Please give an exact transcription of the lines below, from the one that contains "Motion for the" to the very last, with no other lines.

INFORMATION SUPPLIED =>
=== Section Start ===

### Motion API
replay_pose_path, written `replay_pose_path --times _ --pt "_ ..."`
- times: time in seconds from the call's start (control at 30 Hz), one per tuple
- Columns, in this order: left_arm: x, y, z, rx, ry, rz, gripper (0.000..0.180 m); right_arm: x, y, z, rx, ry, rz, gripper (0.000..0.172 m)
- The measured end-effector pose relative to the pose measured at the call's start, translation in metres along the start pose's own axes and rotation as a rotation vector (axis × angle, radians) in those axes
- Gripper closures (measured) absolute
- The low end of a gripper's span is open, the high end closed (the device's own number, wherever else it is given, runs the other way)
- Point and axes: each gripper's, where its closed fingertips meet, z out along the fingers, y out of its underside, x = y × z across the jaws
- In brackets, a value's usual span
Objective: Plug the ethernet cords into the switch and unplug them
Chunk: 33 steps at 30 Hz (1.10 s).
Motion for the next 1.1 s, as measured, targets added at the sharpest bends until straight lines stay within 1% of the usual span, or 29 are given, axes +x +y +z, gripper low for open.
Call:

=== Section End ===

EXERCISE RESPONSE =>
Motion for the next 1.1 s, as measured, targets added at the sharpest bends until straight lines stay within 1% of the usual span, or 29 are given, axes +x +y +z, gripper low for open.
Call:

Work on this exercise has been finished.